Infrastructure development is complex and requires many years of experience and vast knowledge to meet the demand of Mexico’s market. National and international players of all sizes are entering the country’s residential market, drastically increasing competition and boosting quality. “There are many projects that are unsuccessful in Mexico but each country has its areas of opportunities in infrastructure development,” says Tovar. “The Mexican infrastructure industry is often targeted by players from other sectors, where due to their lack of experience, they are unable to negotiate its nuances.”

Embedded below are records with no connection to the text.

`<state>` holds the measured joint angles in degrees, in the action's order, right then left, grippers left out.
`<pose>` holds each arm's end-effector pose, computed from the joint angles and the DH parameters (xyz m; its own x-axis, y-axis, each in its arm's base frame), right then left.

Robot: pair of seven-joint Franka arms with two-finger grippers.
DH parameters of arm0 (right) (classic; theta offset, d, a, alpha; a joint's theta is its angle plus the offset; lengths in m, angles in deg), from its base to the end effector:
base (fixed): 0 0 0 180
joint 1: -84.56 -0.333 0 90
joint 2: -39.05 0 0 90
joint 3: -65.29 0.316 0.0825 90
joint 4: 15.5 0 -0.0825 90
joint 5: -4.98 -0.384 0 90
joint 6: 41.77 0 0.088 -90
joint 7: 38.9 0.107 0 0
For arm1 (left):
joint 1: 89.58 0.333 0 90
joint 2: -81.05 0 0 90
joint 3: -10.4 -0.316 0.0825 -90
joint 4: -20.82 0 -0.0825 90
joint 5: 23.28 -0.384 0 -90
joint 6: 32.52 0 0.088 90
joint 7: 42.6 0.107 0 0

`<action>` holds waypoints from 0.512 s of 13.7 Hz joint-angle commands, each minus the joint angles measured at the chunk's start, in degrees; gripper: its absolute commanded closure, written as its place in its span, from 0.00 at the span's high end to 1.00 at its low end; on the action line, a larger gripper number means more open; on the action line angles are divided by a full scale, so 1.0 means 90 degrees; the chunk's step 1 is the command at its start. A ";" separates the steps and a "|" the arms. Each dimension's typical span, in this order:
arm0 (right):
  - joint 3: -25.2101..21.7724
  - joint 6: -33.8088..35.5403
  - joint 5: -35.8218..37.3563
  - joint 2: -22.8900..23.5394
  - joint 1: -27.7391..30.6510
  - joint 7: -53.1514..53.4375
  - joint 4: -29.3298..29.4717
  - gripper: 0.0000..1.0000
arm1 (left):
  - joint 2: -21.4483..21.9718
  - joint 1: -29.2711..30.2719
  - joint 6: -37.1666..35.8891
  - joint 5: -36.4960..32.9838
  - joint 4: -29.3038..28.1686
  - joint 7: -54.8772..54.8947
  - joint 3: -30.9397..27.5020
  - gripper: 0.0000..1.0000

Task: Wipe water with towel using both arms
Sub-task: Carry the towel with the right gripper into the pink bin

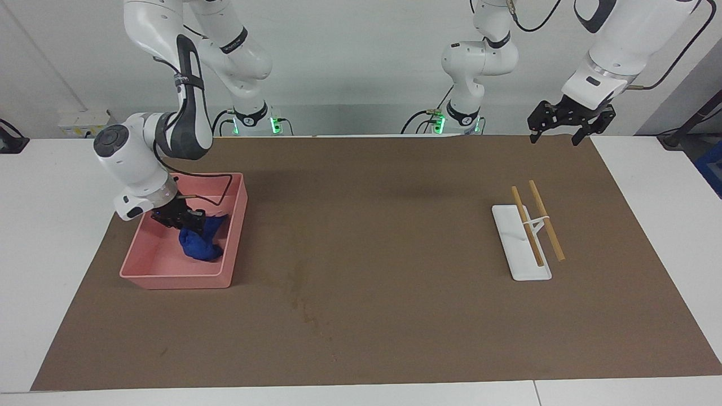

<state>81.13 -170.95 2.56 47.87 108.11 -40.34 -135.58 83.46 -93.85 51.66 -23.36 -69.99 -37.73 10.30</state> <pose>0.5637 -0.0778 0.3524 0.9902 -0.1392 0.0110 -0.1380 -0.9876 -0.0745 0.5292 -0.0384 0.6322 0.9849 -0.1568 -0.0734 -0.1569 -0.9876 0.0049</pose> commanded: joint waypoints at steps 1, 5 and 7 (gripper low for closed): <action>0.0037 0.0571 -0.0034 -0.0315 0.0000 0.0101 0.0245 1.00 | 0.0025 -0.0063 -0.0095 -0.0099 0.0002 0.0094 -0.0067 1.00; 0.0086 0.1480 0.0093 -0.0910 -0.0302 0.0598 0.0627 1.00 | 0.0025 -0.0063 -0.0095 -0.0109 -0.0007 0.0094 -0.0067 1.00; 0.0115 0.1939 0.0161 -0.1125 -0.0662 0.0910 0.0841 1.00 | 0.0025 -0.0063 -0.0095 -0.0099 0.0002 0.0094 -0.0067 1.00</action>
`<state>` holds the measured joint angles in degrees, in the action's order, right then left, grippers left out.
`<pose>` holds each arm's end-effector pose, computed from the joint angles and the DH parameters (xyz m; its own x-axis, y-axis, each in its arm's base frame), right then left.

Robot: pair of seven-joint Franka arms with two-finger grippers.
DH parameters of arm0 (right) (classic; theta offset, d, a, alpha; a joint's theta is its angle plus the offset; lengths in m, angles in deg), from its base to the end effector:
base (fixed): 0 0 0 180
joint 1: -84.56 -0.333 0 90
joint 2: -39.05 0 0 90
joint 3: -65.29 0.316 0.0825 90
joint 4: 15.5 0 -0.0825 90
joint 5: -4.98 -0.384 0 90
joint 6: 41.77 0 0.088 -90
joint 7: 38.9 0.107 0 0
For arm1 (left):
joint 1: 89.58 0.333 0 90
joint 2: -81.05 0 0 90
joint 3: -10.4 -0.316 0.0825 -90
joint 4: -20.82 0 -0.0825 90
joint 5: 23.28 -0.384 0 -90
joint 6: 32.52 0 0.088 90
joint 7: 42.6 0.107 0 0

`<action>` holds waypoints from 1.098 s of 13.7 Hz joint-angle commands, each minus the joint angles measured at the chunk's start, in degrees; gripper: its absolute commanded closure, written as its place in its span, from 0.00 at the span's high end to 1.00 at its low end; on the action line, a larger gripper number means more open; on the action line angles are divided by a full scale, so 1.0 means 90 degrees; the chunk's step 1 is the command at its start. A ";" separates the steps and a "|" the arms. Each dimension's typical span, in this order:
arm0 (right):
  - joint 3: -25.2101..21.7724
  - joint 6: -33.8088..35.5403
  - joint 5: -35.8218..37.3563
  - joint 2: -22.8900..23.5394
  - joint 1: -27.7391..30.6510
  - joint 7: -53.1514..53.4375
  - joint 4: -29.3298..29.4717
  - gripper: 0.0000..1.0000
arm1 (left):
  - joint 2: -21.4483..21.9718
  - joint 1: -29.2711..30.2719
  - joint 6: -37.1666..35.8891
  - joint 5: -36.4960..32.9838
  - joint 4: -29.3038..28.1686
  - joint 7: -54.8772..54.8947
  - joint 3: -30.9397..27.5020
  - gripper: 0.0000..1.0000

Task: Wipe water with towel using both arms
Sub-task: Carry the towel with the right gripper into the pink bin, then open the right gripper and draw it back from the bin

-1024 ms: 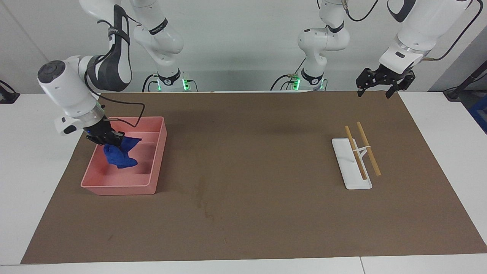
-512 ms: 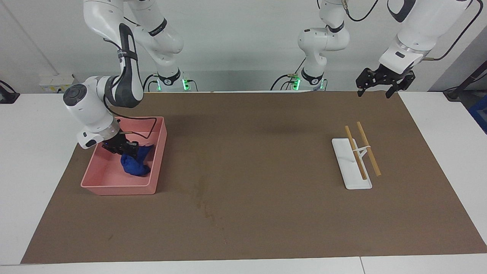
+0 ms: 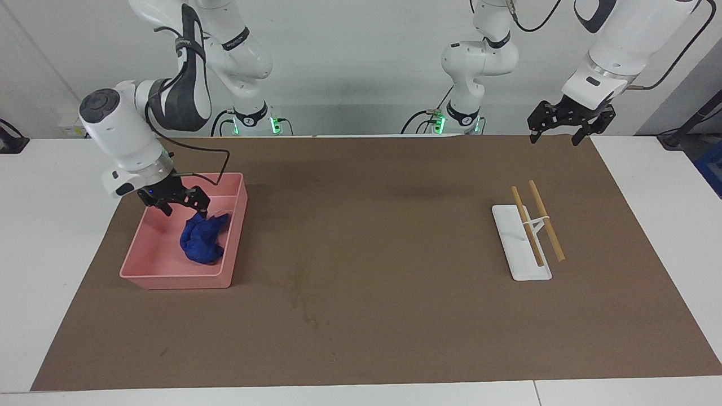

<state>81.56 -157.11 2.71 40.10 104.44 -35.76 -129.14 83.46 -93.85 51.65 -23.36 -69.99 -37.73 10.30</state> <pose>0.5598 -0.0336 0.4565 0.9909 -0.1344 0.0094 -0.1339 -0.9901 -0.0417 0.5292 -0.0384 0.6322 0.9849 -0.1568 -0.0736 -0.1569 -0.9876 0.0049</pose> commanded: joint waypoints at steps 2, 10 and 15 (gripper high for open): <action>0.0077 0.0832 0.0233 -0.0283 -0.0537 0.0967 0.0534 1.00 | 0.0025 -0.0063 -0.0094 -0.0099 0.0002 0.0093 -0.0067 1.00; 0.0107 0.1956 0.0595 0.0078 -0.1350 0.1907 0.2342 1.00 | 0.0025 -0.0063 -0.0094 -0.0099 0.0002 0.0093 -0.0067 1.00; -0.0020 0.3039 0.0595 -0.0068 -0.1213 0.1810 0.3056 1.00 | 0.0025 -0.0063 -0.0094 -0.0099 -0.0007 0.0093 -0.0067 1.00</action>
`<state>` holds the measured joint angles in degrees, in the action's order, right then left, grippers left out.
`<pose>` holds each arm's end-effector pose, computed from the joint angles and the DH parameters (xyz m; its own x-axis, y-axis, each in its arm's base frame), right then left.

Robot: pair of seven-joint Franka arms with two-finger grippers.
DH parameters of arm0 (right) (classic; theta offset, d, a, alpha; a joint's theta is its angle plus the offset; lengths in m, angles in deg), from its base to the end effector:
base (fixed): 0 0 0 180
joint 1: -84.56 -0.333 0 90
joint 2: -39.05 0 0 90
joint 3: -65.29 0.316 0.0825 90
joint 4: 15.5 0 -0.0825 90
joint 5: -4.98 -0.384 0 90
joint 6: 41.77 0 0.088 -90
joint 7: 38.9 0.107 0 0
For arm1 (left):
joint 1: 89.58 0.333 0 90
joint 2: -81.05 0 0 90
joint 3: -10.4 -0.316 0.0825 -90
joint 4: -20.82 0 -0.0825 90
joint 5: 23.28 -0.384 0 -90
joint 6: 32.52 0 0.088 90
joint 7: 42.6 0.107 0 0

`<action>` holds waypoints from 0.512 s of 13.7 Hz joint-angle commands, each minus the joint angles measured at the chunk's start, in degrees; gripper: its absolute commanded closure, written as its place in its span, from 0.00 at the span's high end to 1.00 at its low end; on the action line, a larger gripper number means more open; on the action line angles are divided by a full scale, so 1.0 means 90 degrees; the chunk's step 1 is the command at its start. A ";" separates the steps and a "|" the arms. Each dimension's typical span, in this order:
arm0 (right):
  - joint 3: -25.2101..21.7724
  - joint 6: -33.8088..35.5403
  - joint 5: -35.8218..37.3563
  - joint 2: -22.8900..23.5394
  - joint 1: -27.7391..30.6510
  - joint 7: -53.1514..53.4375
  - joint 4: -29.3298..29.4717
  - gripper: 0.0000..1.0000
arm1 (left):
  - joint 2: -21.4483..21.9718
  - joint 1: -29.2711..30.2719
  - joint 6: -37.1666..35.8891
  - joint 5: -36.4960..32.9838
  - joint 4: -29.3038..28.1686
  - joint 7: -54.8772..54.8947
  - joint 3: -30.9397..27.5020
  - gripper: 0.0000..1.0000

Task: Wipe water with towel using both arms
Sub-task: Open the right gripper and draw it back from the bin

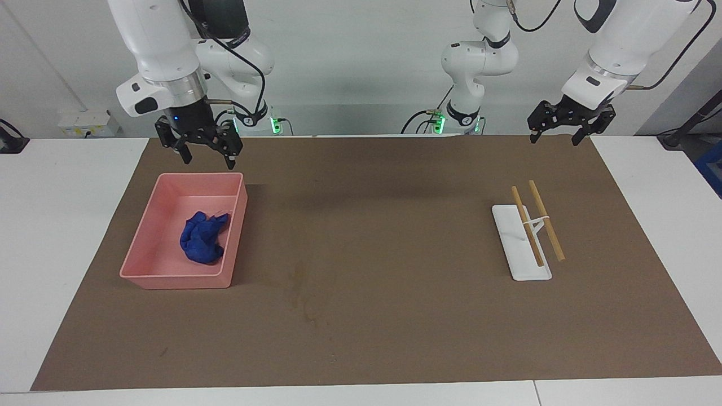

Although a newcomer to project development, Tovar believes the company’s extensive experience in project management will stand it in good stead. He says developers need to improve their project management and planning processes to ensure the success of projects and to attract the attention of investors. But large companies that have easy access to capital are eyeing the housing industry. “The most important resource for infrastructure development is capital and when companies get their hands on it, they sometimes create projects carelessly,” he says. “They enter the housing industry, learning through trial-and-error and not fully understanding the rules of the game.” He argues that, because infrastructure is a long-term investment that requires substantial investment, it is important to prevent as many mistakes as possible. “Unlike other sectors, real estate largely overlooks market research before creating a product,” says Tovar. “Companies must first carry out the proper, in-depth studies before investing in a project. When mistakes are made in this sector, they are expensive to correct.”

But Tovar suggests that in the next few months, it is important to be cautious not only about costs, but in the speed and flexibility in which developers respond to the market. “As developers, its crucial to make the least investment possible and secure the highest number of sales,” he says.